I recently conducted an independent packaging-frustration study of my own: I polled my Facebook friends. While the results wouldn’t be fit for publication in any scientific journal, they do confirm studies that say food packaging can set consumers aflame.

One common object of food wrap rage is the fickle snack bag. My friend Mike remarked that “Sometimes if you start a tear it won't stop, and sometimes you need to get a blowtorch to start to rend it asunder​.”

Also mentioned in the non-scientific Facebook study was overpackaging—consumers can think “overkill” if they see your product has too many layers (seals, under lids, under overwraps, etc.) As Rebecca remarked, “I don't need that much protection for my cinnamon​.”

Another unpopular packaging feature: lift-and-peel induction seals. While food and packaging professionals know they keep the food from spoiling or leaking during transit, consumers tend not to see the benefit—they only see a barrier that can be maddeningly difficult to remove.

Multilayer film lids that split but don’t actually come off the container, easy-open tabs that break apart rather than permitting entry into a frozen pizza carton, outer wraps on pickle jars that defy all attempts to remove them—these all drive consumers up the wall. If shoppers associate frequent frustration with your product and brand, they’ll go somewhere else.

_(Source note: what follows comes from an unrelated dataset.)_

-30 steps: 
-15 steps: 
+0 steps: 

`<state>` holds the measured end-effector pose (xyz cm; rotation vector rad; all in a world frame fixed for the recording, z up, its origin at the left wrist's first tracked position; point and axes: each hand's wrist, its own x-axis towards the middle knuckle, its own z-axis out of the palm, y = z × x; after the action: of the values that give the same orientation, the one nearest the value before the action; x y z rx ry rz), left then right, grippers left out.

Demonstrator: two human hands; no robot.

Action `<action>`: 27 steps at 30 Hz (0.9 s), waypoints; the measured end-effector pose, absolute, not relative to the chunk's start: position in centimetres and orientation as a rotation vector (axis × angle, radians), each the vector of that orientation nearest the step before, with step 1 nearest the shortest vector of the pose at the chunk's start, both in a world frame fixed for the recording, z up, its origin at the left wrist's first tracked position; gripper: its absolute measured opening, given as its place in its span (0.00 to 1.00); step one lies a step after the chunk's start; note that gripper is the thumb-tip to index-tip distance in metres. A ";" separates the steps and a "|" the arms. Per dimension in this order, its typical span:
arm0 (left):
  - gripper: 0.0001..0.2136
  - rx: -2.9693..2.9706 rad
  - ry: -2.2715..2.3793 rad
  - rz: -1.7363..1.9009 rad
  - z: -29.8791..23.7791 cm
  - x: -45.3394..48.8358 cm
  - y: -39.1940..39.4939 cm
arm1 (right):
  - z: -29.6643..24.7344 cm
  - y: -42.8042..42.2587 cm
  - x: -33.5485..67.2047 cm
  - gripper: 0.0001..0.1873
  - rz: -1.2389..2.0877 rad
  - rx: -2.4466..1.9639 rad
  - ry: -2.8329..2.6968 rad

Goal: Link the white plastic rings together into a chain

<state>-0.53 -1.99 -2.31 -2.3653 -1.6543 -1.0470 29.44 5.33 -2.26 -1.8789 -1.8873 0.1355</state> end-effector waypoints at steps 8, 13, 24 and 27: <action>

One packaging feature that does get noticed, in a good way: resealable closures. My friend Debra wished that all snack bags bore resealable features, so that she (a) wouldn’t be as prone to overconsuming and (b) wouldn’t have to hunt down bag clips to close them up.

Makes sense—a study by Research Services International indicated that consumers passed over cheese pouches with no resealable closure in favor of packaging with the feature.

It might add to the production cost, but ensuring that your packaging performs well and gives shoppers what they need can be the difference between a sale, and a lost customer.